The lines below, from the one holding "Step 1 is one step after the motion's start" through the one holding "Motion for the", are to be restated word for word, with all images left out.
------ Supplied material ------
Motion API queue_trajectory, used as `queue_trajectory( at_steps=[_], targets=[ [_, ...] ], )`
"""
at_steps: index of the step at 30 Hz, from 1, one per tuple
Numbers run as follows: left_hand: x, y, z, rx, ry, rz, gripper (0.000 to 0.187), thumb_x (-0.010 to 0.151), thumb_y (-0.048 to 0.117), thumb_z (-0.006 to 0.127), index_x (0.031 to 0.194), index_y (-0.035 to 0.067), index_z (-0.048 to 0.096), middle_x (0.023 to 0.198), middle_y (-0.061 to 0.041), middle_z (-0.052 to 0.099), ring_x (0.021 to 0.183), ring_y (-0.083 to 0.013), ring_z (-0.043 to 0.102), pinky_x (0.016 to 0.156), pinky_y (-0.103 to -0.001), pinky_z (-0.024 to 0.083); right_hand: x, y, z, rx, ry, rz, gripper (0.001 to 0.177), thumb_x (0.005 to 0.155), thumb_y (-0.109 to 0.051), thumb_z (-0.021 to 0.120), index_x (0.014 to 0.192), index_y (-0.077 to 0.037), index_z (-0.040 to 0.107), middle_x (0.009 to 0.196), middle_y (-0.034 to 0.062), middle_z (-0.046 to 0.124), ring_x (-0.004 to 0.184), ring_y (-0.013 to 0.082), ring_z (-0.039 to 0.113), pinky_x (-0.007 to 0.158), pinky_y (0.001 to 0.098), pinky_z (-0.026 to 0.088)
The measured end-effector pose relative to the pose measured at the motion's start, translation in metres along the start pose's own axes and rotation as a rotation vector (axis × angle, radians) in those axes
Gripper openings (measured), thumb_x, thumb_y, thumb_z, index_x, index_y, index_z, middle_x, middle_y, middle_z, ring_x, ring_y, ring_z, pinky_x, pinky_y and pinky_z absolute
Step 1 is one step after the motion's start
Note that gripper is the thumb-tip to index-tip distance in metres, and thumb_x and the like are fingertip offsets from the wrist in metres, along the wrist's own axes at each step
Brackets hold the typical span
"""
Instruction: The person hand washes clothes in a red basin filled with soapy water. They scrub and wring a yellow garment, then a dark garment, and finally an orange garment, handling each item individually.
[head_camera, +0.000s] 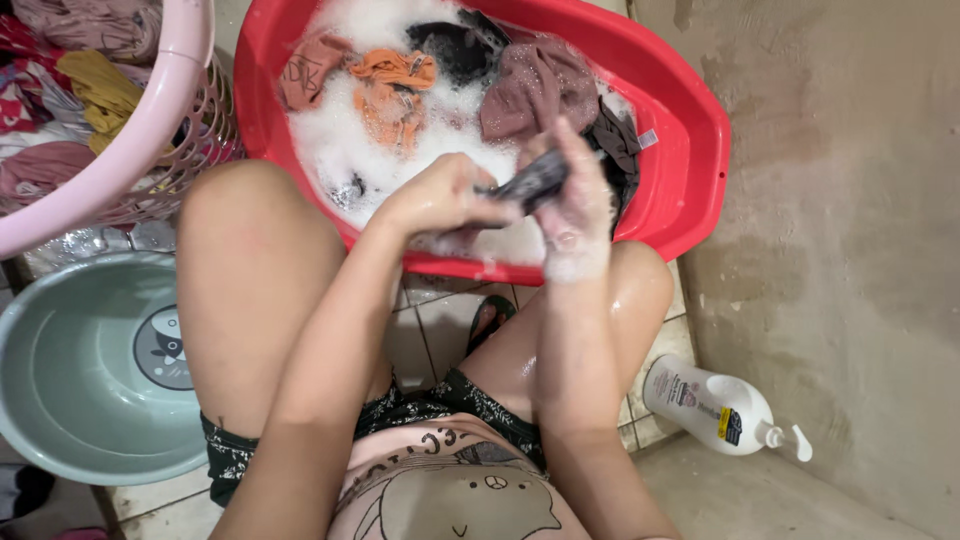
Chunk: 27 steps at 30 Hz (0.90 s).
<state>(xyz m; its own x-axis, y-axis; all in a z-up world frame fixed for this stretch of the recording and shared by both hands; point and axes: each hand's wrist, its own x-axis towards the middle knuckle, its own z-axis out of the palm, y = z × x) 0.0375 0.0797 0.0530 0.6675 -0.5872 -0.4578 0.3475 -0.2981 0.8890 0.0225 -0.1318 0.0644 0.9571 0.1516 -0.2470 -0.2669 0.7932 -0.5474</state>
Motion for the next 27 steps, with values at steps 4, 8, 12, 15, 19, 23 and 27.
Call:
queue_trajectory(
  at_steps=[4, 8, 12, 15, 19, 23, 27],
  targets=[
    [-0.005, 0.003, -0.017, -0.480, 0.190, 0.614, 0.020, 0.085, 0.017, 0.086, 0.082, 0.006, 0.069, 0.076, -0.003, 0.066, 0.067, -0.0112, 0.063, 0.061, -0.030, 0.052, 0.004, -0.010, -0.010, -0.010, 0.089, -0.116, 0.027, 0.104, -0.031, 0.061, 0.090, -0.007, 0.060, 0.081, 0.0094, 0.064, 0.070, 0.0209, 0.066, 0.067, 0.0374, 0.058],
    [-0.001, 0.006, 0.024, -0.623, 0.509, 0.596, 0.012, 0.083, 0.018, 0.077, 0.088, 0.014, 0.066, 0.087, -0.003, 0.066, 0.075, -0.0139, 0.069, 0.065, -0.031, 0.059, 0.018, 0.033, -0.015, 0.101, 0.245, 0.032, 0.026, 0.102, -0.032, 0.059, 0.100, -0.007, 0.066, 0.087, 0.0065, 0.068, 0.073, 0.0193, 0.068, 0.068, 0.0343, 0.058],
    [0.026, -0.010, 0.080, 0.620, 0.844, 1.116, 0.013, 0.076, 0.006, 0.071, 0.077, 0.013, 0.062, 0.077, -0.007, 0.057, 0.067, -0.0279, 0.061, 0.074, -0.047, 0.056, 0.030, 0.078, -0.027, 0.186, -0.119, 0.116, 0.013, 0.103, -0.020, 0.062, 0.106, -0.009, 0.067, 0.083, 0.0037, 0.066, 0.077, 0.0180, 0.066, 0.071, 0.0329, 0.057],
    [0.054, -0.033, 0.046, 0.663, 0.860, 1.040, 0.013, 0.078, 0.011, 0.073, 0.075, 0.010, 0.060, 0.077, -0.010, 0.060, 0.065, -0.0324, 0.062, 0.058, -0.044, 0.049, 0.016, 0.091, -0.020, 0.051, 0.148, 0.190, 0.017, 0.099, -0.019, 0.057, 0.098, -0.008, 0.069, 0.085, 0.0056, 0.069, 0.073, 0.0177, 0.067, 0.069, 0.0341, 0.058],
    [0.073, -0.042, 0.033, 0.718, 1.079, 0.906, 0.009, 0.074, 0.004, 0.067, 0.074, 0.012, 0.062, 0.074, -0.008, 0.060, 0.062, -0.0316, 0.059, 0.057, -0.046, 0.046, 0.015, 0.085, -0.027, -0.013, 0.035, 0.069, 0.016, 0.099, -0.018, 0.057, 0.100, -0.007, 0.069, 0.087, 0.0065, 0.070, 0.076, 0.0185, 0.068, 0.071, 0.0349, 0.058],
    [0.064, -0.053, 0.062, 1.008, 1.007, 1.029, 0.007, 0.073, 0.007, 0.066, 0.078, 0.010, 0.062, 0.075, -0.009, 0.058, 0.063, -0.0299, 0.059, 0.055, -0.045, 0.046, 0.015, 0.093, -0.045, -0.025, -0.070, -0.078, 0.017, 0.099, -0.018, 0.057, 0.103, -0.006, 0.068, 0.090, 0.0074, 0.070, 0.079, 0.0194, 0.068, 0.072, 0.0357, 0.058],
    [0.082, -0.051, 0.026, 0.633, 1.053, 0.976, 0.005, 0.079, 0.006, 0.063, 0.080, 0.011, 0.063, 0.076, -0.008, 0.060, 0.067, -0.0297, 0.061, 0.060, -0.044, 0.049, 0.015, 0.112, -0.045, 0.015, 0.188, 0.197, 0.017, 0.099, -0.017, 0.057, 0.105, -0.005, 0.068, 0.092, 0.0083, 0.071, 0.082, 0.0202, 0.068, 0.074, 0.0365, 0.058]
  ],
)
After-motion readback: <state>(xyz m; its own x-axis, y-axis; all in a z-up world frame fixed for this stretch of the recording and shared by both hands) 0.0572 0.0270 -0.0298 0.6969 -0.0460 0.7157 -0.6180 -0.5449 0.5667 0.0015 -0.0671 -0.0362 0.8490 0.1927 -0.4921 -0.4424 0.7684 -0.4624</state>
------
== Response for this exercise ==
Step 1 is one step after the motion's start
Note that gripper is the thumb-tip to index-tip distance in metres, and thumb_x and the like are fingertip offsets from the wrist in metres, along the wrist's own axes at each step
Brackets hold the typical span
"""
Instruction: The person hand washes clothes in a red basin filled with soapy water. They scrub and wring a yellow garment, then a dark garment, and finally an orange garment, handling each item individually.
[head_camera, +0.000s] 
Chunk: 27 steps at 30 Hz (0.90 s).
<state>(xyz m; its own x-axis, y-axis; all in a z-up world frame fixed for this stretch of the recording and shared by both hands; point and axes: each hand's wrist, its own x-axis towards the middle knuckle, its own z-axis out of the palm, y = z × x) 0.0375 0.0797 0.0530 0.6675 -0.5872 -0.4578 0.3475 -0.2981 0.8890 0.0225 -0.1318 0.0644 0.9571 0.1516 -0.2470 -0.2669 0.7932 -0.5474</state>
Motion for the next 27 steps, with values at steps 4, 8, 12, 15, 19, 23 and 27.

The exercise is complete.